What the exercise asks |
Go line by line through the data and copy those with the word "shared".

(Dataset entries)
§

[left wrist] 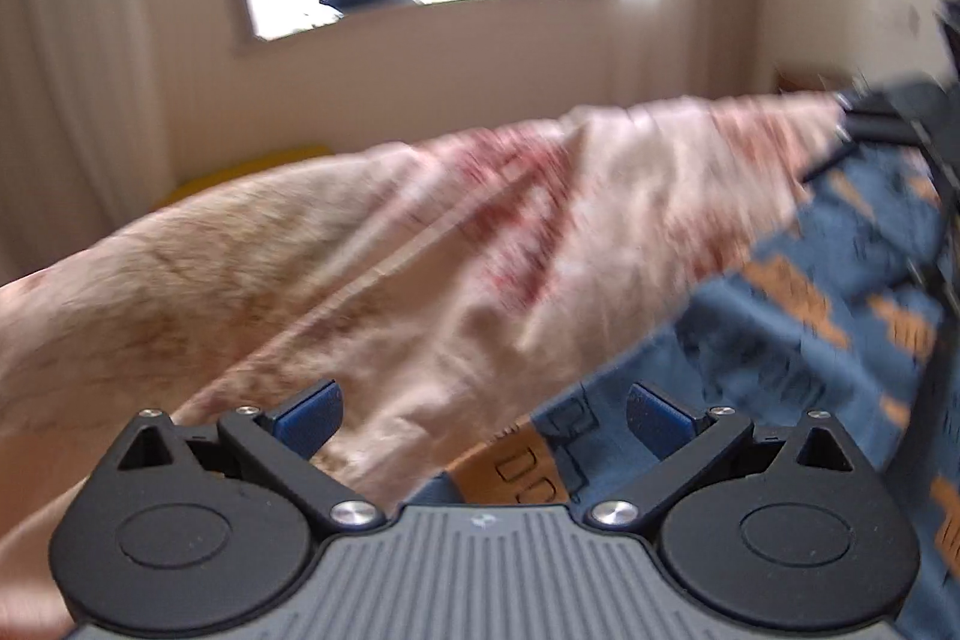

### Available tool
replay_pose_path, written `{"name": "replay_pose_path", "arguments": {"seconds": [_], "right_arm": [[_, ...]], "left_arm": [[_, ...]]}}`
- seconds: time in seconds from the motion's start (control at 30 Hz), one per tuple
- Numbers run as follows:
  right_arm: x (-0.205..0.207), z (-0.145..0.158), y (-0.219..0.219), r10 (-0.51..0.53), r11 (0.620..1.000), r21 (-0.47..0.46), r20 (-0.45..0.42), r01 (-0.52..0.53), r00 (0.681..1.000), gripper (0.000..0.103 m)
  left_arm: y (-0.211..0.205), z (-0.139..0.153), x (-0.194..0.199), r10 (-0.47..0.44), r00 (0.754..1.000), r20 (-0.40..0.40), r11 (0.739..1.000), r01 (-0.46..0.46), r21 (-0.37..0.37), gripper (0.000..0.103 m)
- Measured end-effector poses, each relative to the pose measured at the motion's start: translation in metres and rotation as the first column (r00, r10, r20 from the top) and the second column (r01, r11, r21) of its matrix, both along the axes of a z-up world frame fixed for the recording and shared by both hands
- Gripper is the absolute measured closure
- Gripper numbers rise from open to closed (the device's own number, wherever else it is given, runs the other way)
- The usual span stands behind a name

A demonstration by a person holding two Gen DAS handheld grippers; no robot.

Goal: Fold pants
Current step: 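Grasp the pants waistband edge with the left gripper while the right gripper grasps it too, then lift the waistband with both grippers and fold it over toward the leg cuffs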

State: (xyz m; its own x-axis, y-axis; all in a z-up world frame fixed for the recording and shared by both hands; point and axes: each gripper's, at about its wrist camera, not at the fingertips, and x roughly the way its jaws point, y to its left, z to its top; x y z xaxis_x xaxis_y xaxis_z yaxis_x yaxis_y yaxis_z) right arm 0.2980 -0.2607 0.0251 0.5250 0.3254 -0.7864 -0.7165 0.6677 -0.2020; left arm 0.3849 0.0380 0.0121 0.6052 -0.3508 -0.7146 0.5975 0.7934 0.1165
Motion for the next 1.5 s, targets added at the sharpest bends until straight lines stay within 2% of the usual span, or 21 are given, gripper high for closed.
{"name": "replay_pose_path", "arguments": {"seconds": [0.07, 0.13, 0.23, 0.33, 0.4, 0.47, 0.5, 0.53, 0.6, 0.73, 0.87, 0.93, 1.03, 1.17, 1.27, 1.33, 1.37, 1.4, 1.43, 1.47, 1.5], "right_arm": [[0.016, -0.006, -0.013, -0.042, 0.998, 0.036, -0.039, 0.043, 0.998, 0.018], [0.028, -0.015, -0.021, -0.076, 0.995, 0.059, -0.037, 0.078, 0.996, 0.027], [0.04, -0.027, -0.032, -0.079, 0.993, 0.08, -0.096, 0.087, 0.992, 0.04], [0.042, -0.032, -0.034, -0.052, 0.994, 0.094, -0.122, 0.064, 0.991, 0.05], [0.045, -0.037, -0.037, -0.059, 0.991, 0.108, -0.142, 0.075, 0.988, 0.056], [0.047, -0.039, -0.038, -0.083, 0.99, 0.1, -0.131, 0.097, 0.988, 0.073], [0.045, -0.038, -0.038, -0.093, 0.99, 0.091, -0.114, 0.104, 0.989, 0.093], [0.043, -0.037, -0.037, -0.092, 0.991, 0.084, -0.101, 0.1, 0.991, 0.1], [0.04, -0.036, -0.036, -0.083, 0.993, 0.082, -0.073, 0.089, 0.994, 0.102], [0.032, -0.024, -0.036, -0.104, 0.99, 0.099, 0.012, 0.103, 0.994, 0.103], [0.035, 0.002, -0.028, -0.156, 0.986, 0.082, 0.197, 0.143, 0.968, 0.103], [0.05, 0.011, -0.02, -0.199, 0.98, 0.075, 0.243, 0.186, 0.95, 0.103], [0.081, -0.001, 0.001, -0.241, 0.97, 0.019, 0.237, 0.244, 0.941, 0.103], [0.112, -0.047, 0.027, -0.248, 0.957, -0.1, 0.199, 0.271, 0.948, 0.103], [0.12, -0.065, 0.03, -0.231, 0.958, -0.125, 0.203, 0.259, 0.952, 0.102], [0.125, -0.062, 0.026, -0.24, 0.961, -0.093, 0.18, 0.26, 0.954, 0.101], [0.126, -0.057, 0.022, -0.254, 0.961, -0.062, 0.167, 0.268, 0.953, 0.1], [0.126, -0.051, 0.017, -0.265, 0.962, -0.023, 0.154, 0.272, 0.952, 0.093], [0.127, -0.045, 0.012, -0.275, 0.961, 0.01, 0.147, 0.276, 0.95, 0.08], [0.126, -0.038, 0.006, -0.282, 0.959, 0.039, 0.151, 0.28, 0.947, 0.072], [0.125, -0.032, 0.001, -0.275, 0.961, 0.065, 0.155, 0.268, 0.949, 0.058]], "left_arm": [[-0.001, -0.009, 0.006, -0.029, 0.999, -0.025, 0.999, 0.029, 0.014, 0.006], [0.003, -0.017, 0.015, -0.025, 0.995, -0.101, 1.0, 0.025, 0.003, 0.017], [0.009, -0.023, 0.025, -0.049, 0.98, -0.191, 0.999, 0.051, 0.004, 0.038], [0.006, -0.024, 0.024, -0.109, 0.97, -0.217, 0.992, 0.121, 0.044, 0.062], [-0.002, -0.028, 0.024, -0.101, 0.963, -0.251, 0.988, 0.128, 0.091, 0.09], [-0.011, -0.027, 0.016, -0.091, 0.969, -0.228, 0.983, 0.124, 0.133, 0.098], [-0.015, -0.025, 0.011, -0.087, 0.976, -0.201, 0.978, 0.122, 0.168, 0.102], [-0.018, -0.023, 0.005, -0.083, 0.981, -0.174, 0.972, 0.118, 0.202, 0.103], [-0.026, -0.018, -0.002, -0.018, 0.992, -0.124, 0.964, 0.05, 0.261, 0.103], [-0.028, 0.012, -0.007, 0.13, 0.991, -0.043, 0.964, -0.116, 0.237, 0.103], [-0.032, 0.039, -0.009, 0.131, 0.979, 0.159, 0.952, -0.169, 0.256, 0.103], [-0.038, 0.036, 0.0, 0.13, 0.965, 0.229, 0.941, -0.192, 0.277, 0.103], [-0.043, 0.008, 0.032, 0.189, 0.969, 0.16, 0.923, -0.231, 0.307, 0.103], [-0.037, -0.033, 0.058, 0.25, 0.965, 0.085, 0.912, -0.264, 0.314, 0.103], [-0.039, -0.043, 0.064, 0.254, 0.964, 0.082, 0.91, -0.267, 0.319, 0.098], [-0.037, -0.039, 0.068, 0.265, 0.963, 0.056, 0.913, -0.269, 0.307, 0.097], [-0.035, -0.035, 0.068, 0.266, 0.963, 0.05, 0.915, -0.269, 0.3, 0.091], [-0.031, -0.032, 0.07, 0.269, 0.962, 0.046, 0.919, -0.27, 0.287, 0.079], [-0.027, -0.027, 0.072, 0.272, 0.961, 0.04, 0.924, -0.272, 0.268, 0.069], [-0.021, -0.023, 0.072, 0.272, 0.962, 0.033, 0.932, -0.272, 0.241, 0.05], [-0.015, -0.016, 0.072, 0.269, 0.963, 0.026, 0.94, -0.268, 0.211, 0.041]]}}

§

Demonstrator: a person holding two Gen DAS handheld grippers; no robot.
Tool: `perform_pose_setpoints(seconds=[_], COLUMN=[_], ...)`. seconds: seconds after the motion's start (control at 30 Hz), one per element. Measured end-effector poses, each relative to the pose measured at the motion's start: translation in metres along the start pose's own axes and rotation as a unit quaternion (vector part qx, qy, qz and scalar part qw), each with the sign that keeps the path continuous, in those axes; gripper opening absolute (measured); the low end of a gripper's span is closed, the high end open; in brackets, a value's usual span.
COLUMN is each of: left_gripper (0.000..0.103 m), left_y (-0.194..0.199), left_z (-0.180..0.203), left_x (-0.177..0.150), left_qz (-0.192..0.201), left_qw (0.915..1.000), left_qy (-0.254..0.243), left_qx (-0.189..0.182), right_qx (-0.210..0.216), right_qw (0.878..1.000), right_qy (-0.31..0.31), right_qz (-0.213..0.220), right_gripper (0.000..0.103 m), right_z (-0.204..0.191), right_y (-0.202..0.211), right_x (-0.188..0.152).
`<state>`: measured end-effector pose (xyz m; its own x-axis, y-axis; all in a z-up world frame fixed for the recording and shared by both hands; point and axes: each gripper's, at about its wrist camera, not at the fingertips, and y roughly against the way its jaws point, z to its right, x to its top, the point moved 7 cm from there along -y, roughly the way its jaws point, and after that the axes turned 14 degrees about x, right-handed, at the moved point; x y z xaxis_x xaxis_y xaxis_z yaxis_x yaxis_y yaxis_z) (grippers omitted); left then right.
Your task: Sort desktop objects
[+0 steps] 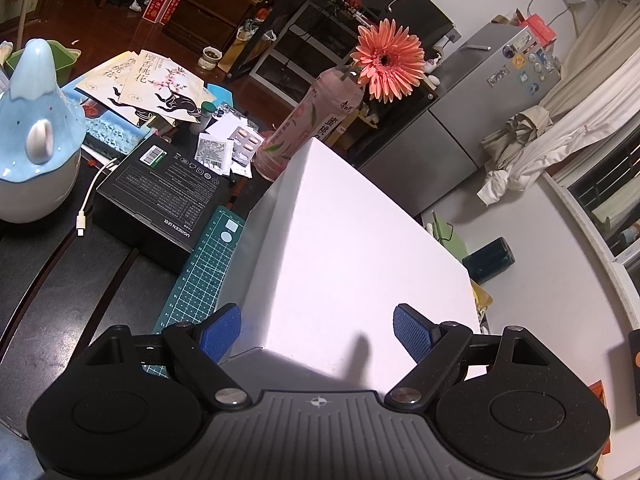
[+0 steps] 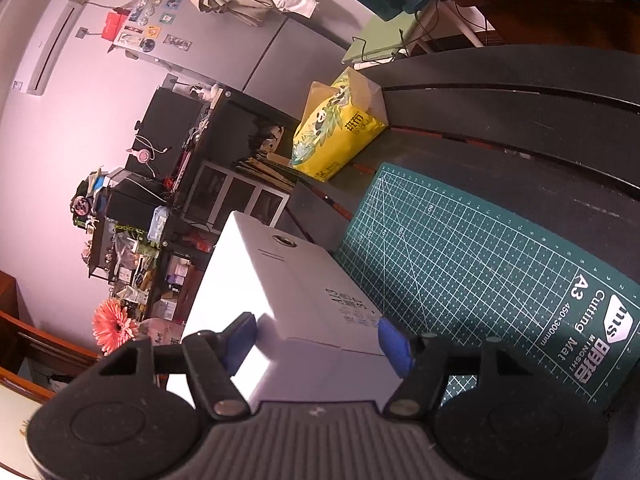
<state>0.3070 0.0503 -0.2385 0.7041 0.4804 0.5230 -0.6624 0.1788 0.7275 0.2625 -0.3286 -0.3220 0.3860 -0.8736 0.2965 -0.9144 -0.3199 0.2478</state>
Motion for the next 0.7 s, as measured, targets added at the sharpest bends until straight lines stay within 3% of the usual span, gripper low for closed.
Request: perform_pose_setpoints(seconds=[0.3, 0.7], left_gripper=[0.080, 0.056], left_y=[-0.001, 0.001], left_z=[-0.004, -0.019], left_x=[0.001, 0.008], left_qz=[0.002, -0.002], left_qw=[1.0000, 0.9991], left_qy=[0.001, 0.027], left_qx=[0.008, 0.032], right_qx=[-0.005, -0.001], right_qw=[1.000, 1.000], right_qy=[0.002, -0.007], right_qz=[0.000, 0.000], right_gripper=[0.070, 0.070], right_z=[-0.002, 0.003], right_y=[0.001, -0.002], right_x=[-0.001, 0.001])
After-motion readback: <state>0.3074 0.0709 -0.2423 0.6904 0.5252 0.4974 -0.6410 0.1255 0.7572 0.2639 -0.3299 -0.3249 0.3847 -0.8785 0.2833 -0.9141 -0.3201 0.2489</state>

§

Answer to this exercise |
- Measured end-effector poses, each relative to the pose measured at the motion's start: translation in metres and rotation as the first column (r00, r10, r20 from the top) and the second column (r01, r11, r21) of its matrix, both along the axes of a z-up world frame fixed for the recording and shared by both hands
State: (xyz m; its own x-axis, y-axis; all in a z-up world frame fixed for the recording and shared by both hands; point and axes: each gripper's, at about its wrist camera, not at the fingertips, and x roughly the way its jaws point, y to its left, z to its top; x y z xaxis_x xaxis_y xaxis_z yaxis_x yaxis_y yaxis_z) right arm 0.2980 -0.2607 0.0251 0.5250 0.3254 -0.7864 -0.7165 0.6677 -0.2020; left arm 0.3849 0.0380 0.0121 0.6052 -0.3508 -0.7146 0.5975 0.7934 0.1165
`<state>`: measured end-effector pose (xyz m; its own x-axis, y-axis; all in a z-up world frame fixed for the recording and shared by both hands; point and axes: each gripper's, at about its wrist camera, not at the fingertips, and y roughly against the way its jaws point, z to its right, x to its top, the point moved 7 cm from there along -y, roughly the way its jaws point, and after that the axes turned 14 degrees about x, right-handed, at the moved point; x y z xaxis_x xaxis_y xaxis_z yaxis_x yaxis_y yaxis_z) (grippers omitted); left then right.

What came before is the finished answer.